Your instructions: Only lines with the string "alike" should be returned from the data below.

Records provided below:

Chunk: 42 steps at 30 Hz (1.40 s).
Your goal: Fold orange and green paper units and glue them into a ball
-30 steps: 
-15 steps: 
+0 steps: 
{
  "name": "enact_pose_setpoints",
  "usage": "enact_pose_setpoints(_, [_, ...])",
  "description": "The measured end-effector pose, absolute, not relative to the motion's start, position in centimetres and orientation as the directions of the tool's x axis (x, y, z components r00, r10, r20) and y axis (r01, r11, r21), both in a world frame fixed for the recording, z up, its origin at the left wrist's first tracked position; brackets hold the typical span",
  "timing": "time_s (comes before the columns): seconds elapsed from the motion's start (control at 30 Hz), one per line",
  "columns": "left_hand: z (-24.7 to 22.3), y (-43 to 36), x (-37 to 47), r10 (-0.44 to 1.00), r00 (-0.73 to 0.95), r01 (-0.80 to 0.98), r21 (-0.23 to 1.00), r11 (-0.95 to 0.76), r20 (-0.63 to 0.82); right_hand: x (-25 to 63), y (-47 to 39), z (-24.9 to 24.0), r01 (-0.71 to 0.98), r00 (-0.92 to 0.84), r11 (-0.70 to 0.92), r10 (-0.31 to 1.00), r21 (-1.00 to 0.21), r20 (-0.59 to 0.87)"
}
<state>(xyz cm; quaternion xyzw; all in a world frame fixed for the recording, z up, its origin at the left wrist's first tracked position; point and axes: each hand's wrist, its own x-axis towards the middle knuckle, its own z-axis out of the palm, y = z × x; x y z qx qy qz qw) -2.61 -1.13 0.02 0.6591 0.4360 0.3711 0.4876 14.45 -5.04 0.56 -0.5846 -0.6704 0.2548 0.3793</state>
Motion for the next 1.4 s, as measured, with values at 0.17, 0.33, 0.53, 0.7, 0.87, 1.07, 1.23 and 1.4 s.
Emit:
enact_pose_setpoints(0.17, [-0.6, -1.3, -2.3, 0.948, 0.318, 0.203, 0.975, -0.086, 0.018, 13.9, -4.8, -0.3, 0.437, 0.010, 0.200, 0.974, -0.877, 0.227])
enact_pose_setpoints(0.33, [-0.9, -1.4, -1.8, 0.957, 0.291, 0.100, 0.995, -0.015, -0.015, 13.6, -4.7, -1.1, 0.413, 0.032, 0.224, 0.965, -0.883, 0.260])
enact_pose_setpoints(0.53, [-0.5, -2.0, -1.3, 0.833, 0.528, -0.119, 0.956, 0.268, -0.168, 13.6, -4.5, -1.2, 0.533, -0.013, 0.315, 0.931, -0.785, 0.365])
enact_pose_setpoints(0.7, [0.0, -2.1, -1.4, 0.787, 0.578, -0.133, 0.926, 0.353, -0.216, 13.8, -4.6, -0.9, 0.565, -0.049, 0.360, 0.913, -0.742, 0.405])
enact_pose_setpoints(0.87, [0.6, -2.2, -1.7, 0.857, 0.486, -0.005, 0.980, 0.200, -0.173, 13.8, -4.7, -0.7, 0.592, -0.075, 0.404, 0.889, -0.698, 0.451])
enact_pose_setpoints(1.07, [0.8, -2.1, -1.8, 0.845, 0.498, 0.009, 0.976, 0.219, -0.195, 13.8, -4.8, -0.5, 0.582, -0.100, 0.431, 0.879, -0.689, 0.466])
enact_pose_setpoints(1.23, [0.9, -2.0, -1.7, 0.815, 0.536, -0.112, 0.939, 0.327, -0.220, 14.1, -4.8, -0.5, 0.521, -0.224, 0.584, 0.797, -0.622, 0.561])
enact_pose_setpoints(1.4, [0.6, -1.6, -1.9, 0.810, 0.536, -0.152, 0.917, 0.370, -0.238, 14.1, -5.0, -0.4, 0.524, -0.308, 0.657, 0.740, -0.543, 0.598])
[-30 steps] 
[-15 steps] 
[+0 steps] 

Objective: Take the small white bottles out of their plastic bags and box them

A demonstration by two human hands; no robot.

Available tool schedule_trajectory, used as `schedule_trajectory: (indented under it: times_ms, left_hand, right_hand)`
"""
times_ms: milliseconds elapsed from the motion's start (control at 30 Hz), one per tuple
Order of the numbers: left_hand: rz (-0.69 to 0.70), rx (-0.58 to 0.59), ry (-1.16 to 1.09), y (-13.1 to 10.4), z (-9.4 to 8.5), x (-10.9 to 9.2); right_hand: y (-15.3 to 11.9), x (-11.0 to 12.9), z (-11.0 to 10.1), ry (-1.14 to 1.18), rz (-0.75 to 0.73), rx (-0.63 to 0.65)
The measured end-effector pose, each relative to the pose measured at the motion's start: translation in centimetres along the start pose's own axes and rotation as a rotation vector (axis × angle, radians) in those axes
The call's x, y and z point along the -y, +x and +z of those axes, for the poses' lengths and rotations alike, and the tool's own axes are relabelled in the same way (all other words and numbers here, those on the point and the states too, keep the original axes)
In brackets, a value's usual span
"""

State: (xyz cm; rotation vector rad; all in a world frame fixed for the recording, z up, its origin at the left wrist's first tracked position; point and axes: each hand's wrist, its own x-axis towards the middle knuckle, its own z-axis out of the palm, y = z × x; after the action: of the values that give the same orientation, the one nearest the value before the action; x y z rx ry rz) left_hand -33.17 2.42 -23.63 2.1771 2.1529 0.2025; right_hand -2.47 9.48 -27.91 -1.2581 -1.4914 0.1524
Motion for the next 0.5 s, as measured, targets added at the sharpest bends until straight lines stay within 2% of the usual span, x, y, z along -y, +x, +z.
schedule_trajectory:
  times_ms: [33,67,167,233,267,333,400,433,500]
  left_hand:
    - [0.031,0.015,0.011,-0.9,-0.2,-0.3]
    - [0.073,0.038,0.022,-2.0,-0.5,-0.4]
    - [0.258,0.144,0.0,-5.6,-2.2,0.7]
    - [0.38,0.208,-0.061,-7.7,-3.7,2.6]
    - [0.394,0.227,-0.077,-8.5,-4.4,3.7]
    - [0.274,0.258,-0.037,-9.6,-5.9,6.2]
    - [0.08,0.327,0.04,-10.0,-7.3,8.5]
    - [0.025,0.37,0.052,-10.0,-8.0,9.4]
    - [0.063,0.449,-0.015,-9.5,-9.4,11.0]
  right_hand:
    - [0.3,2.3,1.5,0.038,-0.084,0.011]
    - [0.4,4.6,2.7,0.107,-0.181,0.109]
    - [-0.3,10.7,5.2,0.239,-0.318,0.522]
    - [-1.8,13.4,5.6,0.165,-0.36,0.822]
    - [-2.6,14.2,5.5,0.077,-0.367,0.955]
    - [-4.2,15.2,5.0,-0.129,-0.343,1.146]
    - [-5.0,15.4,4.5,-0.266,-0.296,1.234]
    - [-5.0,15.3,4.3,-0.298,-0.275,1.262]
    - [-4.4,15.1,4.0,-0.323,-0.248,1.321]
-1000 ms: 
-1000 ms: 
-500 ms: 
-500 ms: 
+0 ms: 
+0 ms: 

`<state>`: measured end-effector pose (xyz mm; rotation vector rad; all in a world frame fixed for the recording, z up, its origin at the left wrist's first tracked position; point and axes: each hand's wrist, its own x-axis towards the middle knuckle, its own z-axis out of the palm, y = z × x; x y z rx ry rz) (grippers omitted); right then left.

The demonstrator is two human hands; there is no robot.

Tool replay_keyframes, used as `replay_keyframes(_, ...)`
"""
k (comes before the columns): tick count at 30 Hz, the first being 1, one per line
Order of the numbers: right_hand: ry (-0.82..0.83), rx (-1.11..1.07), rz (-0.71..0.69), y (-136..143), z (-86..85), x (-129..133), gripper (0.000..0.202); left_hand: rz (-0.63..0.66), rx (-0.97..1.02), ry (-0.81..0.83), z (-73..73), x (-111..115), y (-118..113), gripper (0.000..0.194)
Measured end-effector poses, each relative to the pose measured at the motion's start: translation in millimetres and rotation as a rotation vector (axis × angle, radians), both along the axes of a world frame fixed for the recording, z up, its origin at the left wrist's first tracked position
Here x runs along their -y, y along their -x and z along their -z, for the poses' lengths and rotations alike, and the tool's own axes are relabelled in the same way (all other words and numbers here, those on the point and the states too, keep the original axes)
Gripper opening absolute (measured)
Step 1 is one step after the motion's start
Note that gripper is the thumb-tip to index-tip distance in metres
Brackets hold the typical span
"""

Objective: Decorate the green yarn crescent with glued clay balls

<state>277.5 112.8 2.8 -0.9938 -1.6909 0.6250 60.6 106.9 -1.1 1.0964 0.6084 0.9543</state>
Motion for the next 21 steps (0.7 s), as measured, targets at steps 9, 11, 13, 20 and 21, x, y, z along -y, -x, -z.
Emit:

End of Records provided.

Answer to this task:
The call's x, y and z point along the -y, +x and +z of those axes, for the poses' lengths and rotations alike, and the tool's own axes are relabelled in the same way (all other words and numbers here, those on the point and the states too, keep the original axes)
Here x runs along their -y, y along their -x and z along their -z, for the poses' lengths and rotations alike, and the tool's own axes are relabelled in the same way (all other words and numbers here, those on the point and the states too, keep the original axes)

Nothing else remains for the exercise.